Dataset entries
=== Section Start ===

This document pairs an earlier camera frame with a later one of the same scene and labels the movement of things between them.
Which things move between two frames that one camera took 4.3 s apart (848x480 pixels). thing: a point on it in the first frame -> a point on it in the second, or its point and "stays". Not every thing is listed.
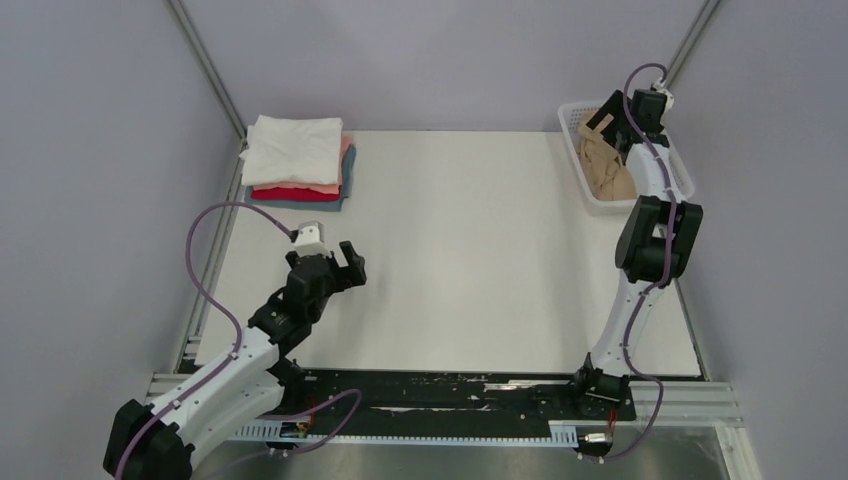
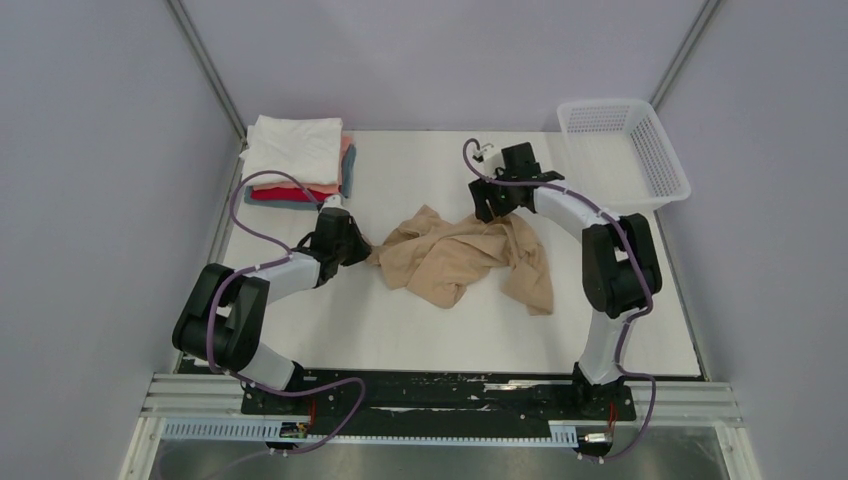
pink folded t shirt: x=319 y=187 stays
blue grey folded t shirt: x=346 y=191 stays
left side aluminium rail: x=191 y=351 stays
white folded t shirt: x=293 y=149 stays
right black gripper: x=616 y=107 -> x=483 y=192
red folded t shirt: x=293 y=195 stays
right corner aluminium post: x=707 y=15 stays
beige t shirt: x=609 y=177 -> x=434 y=258
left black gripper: x=353 y=274 -> x=363 y=250
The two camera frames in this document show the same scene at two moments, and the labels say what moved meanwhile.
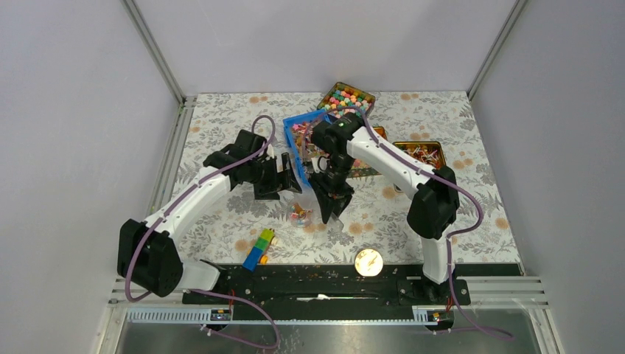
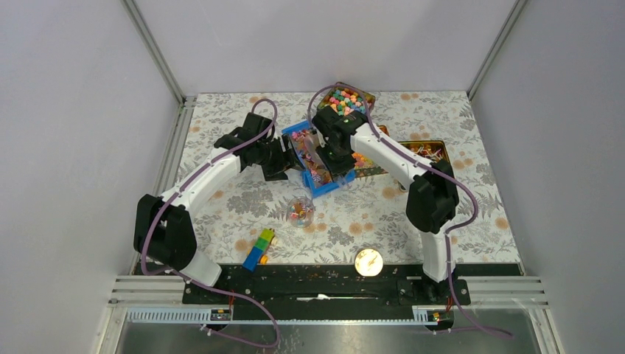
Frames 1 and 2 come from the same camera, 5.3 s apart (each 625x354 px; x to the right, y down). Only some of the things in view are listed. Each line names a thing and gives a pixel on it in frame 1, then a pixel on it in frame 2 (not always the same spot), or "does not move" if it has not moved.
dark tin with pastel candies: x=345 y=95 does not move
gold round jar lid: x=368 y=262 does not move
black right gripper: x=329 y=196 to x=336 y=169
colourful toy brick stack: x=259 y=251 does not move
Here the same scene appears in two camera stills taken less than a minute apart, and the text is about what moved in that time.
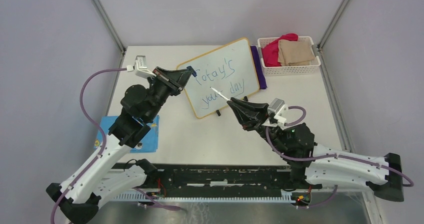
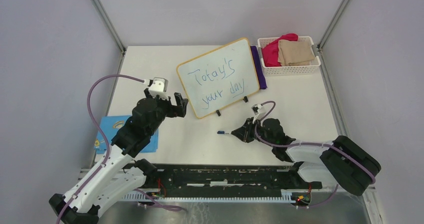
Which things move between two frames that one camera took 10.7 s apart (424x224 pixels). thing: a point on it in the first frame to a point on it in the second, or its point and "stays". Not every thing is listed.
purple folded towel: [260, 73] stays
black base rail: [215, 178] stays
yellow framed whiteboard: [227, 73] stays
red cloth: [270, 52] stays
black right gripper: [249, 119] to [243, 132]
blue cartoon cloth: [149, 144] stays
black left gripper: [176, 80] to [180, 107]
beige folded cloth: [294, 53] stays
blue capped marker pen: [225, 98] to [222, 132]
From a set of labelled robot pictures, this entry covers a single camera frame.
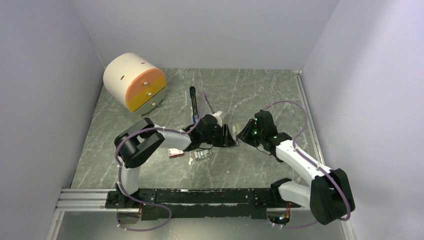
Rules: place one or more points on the red staples box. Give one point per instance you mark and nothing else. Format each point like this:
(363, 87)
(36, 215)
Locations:
(175, 153)

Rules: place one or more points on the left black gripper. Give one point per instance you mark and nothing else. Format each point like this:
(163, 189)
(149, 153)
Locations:
(226, 140)

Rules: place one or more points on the right side aluminium rail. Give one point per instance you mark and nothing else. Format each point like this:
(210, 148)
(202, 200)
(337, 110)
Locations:
(311, 126)

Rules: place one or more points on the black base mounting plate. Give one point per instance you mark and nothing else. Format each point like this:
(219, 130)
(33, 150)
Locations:
(161, 203)

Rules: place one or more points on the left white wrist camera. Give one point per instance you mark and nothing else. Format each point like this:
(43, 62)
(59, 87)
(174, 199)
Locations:
(219, 116)

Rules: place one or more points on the blue black stapler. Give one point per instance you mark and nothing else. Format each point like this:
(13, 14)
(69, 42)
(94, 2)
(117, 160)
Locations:
(194, 105)

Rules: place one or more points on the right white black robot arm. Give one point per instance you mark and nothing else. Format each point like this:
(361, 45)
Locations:
(327, 194)

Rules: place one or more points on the round white orange drawer box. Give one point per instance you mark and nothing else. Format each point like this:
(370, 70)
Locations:
(137, 84)

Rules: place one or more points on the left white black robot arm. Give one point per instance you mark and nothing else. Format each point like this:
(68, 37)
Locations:
(135, 145)

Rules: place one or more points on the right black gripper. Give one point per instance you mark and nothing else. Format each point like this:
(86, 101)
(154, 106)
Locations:
(244, 135)

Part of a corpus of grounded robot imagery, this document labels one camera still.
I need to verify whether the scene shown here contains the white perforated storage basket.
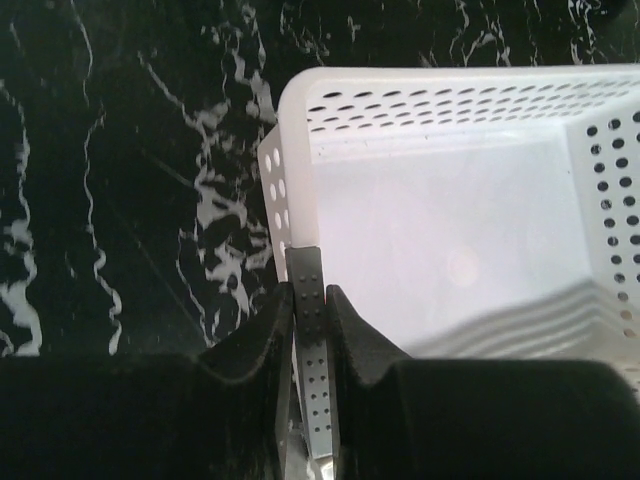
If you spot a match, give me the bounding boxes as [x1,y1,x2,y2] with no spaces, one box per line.
[258,64,639,385]

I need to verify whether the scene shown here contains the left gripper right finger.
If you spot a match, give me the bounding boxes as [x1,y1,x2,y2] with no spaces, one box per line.
[326,285,639,479]

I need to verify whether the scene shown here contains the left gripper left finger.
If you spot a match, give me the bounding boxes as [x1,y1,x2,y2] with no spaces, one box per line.
[1,283,294,479]

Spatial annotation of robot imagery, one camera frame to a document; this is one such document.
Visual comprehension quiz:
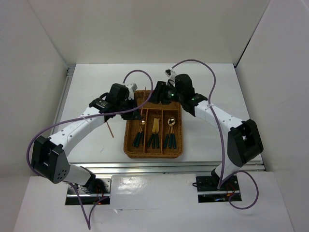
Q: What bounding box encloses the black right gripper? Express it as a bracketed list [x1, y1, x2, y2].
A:
[145, 81, 184, 105]

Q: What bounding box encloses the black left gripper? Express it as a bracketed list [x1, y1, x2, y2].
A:
[116, 97, 142, 120]

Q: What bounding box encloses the copper chopstick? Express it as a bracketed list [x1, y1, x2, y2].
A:
[106, 122, 114, 138]
[140, 87, 147, 116]

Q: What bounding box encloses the gold spoon green handle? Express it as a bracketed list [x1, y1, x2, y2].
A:
[163, 117, 175, 148]

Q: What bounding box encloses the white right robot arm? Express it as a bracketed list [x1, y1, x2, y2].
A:
[150, 74, 264, 189]

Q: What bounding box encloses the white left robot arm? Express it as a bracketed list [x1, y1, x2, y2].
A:
[31, 84, 141, 193]

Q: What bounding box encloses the wicker cutlery tray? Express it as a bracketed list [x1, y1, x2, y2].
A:
[124, 102, 183, 159]

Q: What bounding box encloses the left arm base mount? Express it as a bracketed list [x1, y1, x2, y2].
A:
[65, 176, 112, 205]

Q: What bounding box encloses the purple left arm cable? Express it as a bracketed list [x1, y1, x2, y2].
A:
[27, 70, 154, 230]

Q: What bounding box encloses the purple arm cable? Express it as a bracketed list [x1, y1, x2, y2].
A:
[27, 70, 154, 230]
[170, 58, 260, 209]

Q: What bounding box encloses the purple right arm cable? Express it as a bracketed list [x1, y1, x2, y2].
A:
[170, 58, 260, 209]

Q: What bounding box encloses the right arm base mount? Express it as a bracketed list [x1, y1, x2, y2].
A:
[192, 176, 242, 203]

=== Section End ===

Problem description:
Although pictures appear among the records above, none are to be output; print exactly the lines from the line containing "blue grey folded t shirt: x=346 y=191 stays" through the line containing "yellow framed whiteboard: [227, 73] stays".

Solution to the exercise:
blue grey folded t shirt: x=346 y=191 stays
left side aluminium rail: x=191 y=351 stays
white folded t shirt: x=293 y=149 stays
right black gripper: x=616 y=107 -> x=483 y=192
red folded t shirt: x=293 y=195 stays
right corner aluminium post: x=707 y=15 stays
beige t shirt: x=609 y=177 -> x=434 y=258
left black gripper: x=353 y=274 -> x=363 y=250
The two camera frames in this document show the same scene at two moments, and the labels say what moved meanwhile.
Frames 1 and 2 come from the same camera, 5.3 s apart (each 625x354 px; x to the right, y down). Only some of the things in view are listed. Each line names a thing and gives a pixel on it in frame 1, then a pixel on it in frame 2 (not always the same spot), or "does not move" if it has not moved.
dark tin with pastel candies: x=345 y=95 does not move
gold round jar lid: x=368 y=262 does not move
black right gripper: x=329 y=196 to x=336 y=169
colourful toy brick stack: x=259 y=251 does not move
Here the same scene appears in two camera stills taken less than a minute apart, and the text is about what moved in that time.
Which things move between two frames that one camera took 10.7 s apart (424x224 pixels). thing: a point on it in the first frame to a point on it in the second, or its point and "stays". Not every thing is listed.
purple folded towel: [260, 73] stays
black base rail: [215, 178] stays
yellow framed whiteboard: [227, 73] stays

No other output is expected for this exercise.